You might from time-to-time hear people talk about not staying up late on a "school night", of course meaning that one shouldn't be up/out late when you have to go to work the following morning.

I have been thinking a bit about Saturday night recently- and the battle for how we observe Sunday begins Saturday night. We talk about not staying up late on a "school night", so why not on a "church night"? I know that if I have been up late on a Saturday then I am zonked and grumpy on the Sunday morning, and not totally focussed on the church service.

But should we go further than that? We sometimes hear that the early church switched the Sabbath from Saturday to Sunday to reflect the fact that Jesus rose on a Sunday. It is clear from parts of the New Testament, such as Acts 20:7 and I Corinthians 16:2 that Christian worship was "the first day of the week". Ah, Sunday. But is it?

Sometimes, you might encounter students who have atill been studying up to nearly midnight Saturday evening as to avoid studying on a Sunday. Hmm, is that actually healthy for them, when it means they get little sleep before church the next day?

When I was an undergraduate, what I came across often was that students would stop studying prior to the CU meeting (7 on a Saturday evening) and then return to the library after the chapel service (starting 6 on a Sunday evening and lasting for about an hour). I suggest this is probably better than the above paragraph for the following reasons:

  • stopping studying on a Saturday early evening and having an early night keeps you more awake and alert for the Sunday
  • the Jews didn't have Saturday as the Sabbath. They had Friday sunset to Saturday sunset. Would the early church have suddenly decided to have a midnight to midnight Sabbath or continue with a sunset to sunset one?
  • Tbe thing about Sunday evening services is that- even if I don't go out to the pub quiz later on- by the time I've hung around and had coffee and chatted to people it's getting on for 1/2 past 8 and then it's about 3/4 hour walk home.

    OK, now for the radical bit- should we change service times so they match a sunset-sunset Sabbath? Would this be more Biblical, reflecting "the first day of the week"? And how could this be done?

    One way is to keep the evening services, but move the day. This could be holding a Saturday evening one from September-ish to April-ish and a Sunday evening one during the summer. There is a Catholic church near me which has its "First Mass of Sunday" on Saturday evening.

    Or, how about Sunday afternoon services? I know there are a couple of churches near me that hold 3pm services about once a month. And, when I lived for a while at my parents' and attended the local Anglican church, they experimented with monthly informal Sunday afternoon services at the daughter church, which were scrapped due to low attendance.

    During winter, I expect an afternoon service would draw people who would not attend an evening one- I am thinking of elderly people who would probably prefer to get out and back during daylight.

    So, should churches move the Sunday evening services for some/all of the year?

    1 comment:

    1. I think by moving the Sabbath to a Sunday, the Church missed the whole theological point of what Jesus' appearances on a Sunday signified. Jesus was saying... "God is at work, the day of rest has ended... the old week has gone, the new week begins... get to work".

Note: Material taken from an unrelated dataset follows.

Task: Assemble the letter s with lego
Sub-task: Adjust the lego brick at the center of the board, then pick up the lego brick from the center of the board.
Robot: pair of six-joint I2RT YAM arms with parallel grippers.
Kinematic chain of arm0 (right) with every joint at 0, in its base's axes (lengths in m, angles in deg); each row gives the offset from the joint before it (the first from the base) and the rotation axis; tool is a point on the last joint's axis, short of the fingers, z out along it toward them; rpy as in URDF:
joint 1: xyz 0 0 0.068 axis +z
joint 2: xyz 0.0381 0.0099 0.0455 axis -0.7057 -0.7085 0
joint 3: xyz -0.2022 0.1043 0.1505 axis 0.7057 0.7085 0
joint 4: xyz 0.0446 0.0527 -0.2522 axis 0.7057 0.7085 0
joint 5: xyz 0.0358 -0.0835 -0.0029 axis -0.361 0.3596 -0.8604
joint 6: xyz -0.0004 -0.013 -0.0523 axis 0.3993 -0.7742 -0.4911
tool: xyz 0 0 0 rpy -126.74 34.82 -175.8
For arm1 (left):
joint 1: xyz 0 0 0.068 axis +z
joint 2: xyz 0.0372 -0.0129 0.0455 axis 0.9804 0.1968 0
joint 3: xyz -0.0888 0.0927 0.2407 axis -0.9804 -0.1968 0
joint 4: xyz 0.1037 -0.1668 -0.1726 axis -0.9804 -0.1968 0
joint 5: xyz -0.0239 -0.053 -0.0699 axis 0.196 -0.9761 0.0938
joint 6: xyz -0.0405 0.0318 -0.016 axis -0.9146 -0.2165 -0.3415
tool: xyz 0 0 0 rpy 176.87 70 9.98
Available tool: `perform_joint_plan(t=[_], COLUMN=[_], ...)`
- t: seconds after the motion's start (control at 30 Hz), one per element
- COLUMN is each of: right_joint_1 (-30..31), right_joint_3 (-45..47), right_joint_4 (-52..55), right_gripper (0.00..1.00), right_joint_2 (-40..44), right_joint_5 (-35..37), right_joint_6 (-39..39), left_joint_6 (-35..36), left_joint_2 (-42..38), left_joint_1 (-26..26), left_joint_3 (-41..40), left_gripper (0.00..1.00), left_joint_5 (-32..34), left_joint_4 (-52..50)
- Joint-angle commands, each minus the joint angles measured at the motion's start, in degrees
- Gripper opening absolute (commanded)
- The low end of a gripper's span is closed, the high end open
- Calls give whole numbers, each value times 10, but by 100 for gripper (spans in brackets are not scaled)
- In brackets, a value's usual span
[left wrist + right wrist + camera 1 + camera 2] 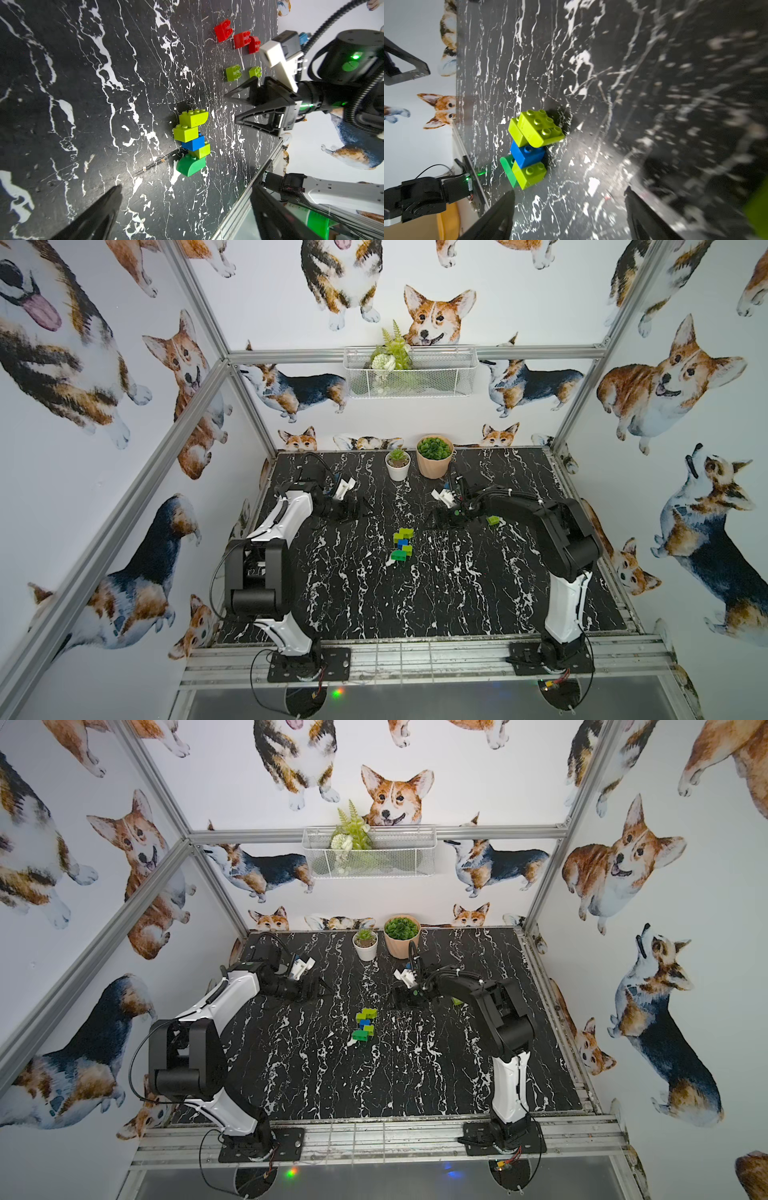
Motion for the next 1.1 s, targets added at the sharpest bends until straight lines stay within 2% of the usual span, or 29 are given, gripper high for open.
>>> perform_joint_plan(t=[0.0, 0.17, 0.27, 0.4, 0.57, 0.63, 0.77, 0.83, 0.93, 1.07], right_joint_1=[-11, -18, -21, -21, -36, -43, -55, -68, -91, -110], right_joint_3=[11, 20, 19, 13, 13, 7, -11, -18, -51, -106], right_joint_4=[67, 117, 132, 156, 146, 140, 134, 118, 104, 105], right_gripper=[84, 84, 85, 86, 85, 84, 84, 81, 77, 76], right_joint_2=[51, 116, 132, 140, 145, 138, 109, 95, 64, 1], right_joint_5=[111, 244, 299, 356, 393, 370, 357, 333, 287, 291], right_joint_6=[-35, -54, -54, -71, -90, -155, -343, -406, -470, -548], left_joint_6=[-26, -66, -86, -91, -79, -68, -45, -40, -31, -19], left_joint_2=[-31, -84, -116, -167, -217, -234, -248, -252, -256, -255], left_joint_1=[-7, -33, -58, -92, -93, -91, -87, -84, -80, -77], left_joint_3=[-14, -58, -89, -131, -181, -194, -203, -206, -207, -206], left_gripper=[100, 99, 100, 100, 100, 100, 100, 100, 100, 100], left_joint_5=[28, 85, 124, 204, 215, 224, 214, 207, 193, 175], left_joint_4=[42, 108, 147, 190, 219, 217, 203, 204, 207, 206])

      I also think that the way the world is changing, the Church needs to adapt. In a working world that shows less and less respect for people's right to worship on a Sunday, it seems clear to me that churches should strive to put on more services at different points in the week in order that anyone who will come, can come. In my area the only services in the week tend to be in the daytime midweek for pensioners... but we need to be mindful of people who cannot come to services on account of work.

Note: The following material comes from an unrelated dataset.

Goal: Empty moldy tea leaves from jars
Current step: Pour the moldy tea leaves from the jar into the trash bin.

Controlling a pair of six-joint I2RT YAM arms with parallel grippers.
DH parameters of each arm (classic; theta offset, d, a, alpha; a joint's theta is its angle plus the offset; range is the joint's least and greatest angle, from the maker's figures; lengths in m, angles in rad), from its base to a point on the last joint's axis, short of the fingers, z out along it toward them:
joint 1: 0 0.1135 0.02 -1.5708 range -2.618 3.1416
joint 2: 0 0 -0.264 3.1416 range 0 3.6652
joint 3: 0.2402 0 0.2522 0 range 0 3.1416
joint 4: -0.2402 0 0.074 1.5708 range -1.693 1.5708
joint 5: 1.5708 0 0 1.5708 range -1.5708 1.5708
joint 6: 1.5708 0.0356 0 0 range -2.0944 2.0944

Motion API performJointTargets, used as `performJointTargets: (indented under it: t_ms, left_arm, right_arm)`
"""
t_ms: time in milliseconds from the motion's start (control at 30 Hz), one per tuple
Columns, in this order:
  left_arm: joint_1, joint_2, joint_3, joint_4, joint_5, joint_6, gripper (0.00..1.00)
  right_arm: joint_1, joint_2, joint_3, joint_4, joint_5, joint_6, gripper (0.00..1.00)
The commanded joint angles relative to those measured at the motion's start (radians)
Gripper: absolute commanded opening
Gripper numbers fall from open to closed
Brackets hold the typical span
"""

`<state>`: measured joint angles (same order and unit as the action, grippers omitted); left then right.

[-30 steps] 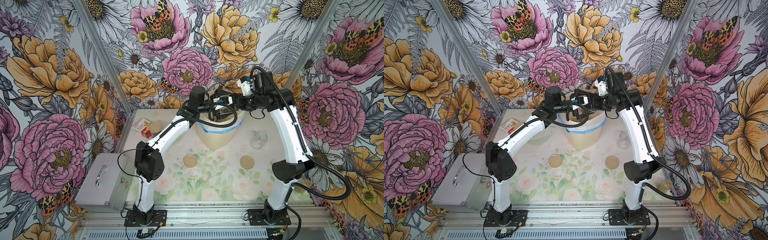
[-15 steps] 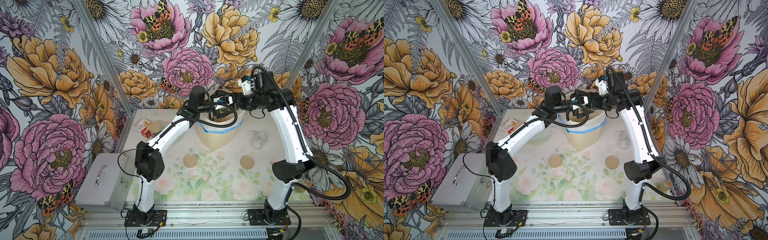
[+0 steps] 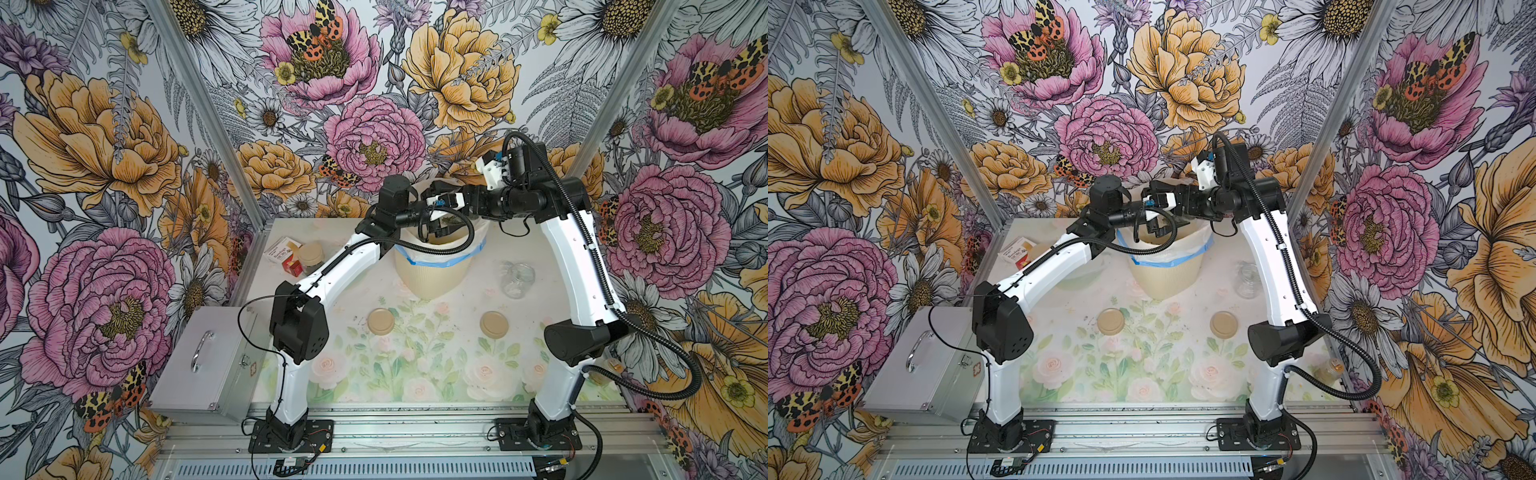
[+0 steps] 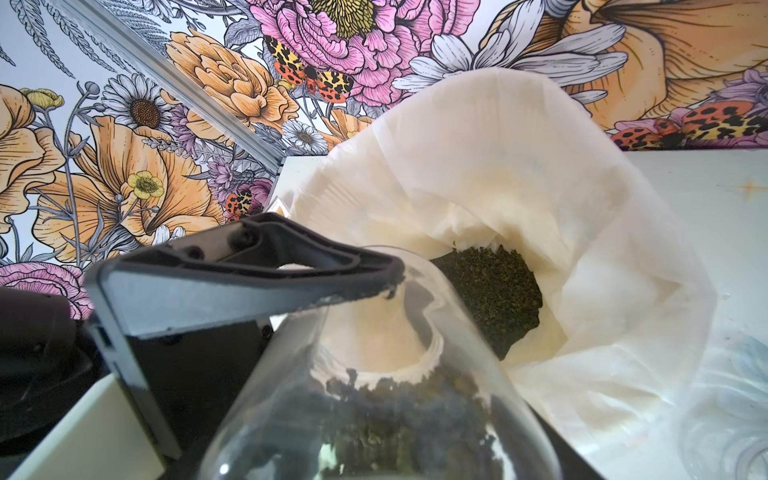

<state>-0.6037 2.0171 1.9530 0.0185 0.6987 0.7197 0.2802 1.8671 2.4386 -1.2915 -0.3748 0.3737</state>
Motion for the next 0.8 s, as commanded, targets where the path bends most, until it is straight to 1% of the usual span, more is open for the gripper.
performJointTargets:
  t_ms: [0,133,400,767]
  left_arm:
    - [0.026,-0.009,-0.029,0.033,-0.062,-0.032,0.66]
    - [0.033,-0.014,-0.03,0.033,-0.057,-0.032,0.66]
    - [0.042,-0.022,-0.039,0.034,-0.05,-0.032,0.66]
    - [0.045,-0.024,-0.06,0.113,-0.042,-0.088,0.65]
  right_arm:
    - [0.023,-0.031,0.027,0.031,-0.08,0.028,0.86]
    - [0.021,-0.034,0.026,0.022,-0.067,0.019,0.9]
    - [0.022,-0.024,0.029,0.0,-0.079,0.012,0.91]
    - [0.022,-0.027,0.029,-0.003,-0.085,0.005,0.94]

      Some would say... ah but a Christian should rest on THE Sabbath and yet we are the ones who worship a God who reminded us that the Sabbath was made for man and not the man for Sabbath.

      I once new a preacher who sometimes found his work required him to work more than seven days straight. He prayed about it and pondered whether or not he was disobeying God by his work ethic. In the end he decided that if he could not take a Sabbath in one week, he would take two in the following week. Maintaining the spirit and intent of the day if not the strict timing.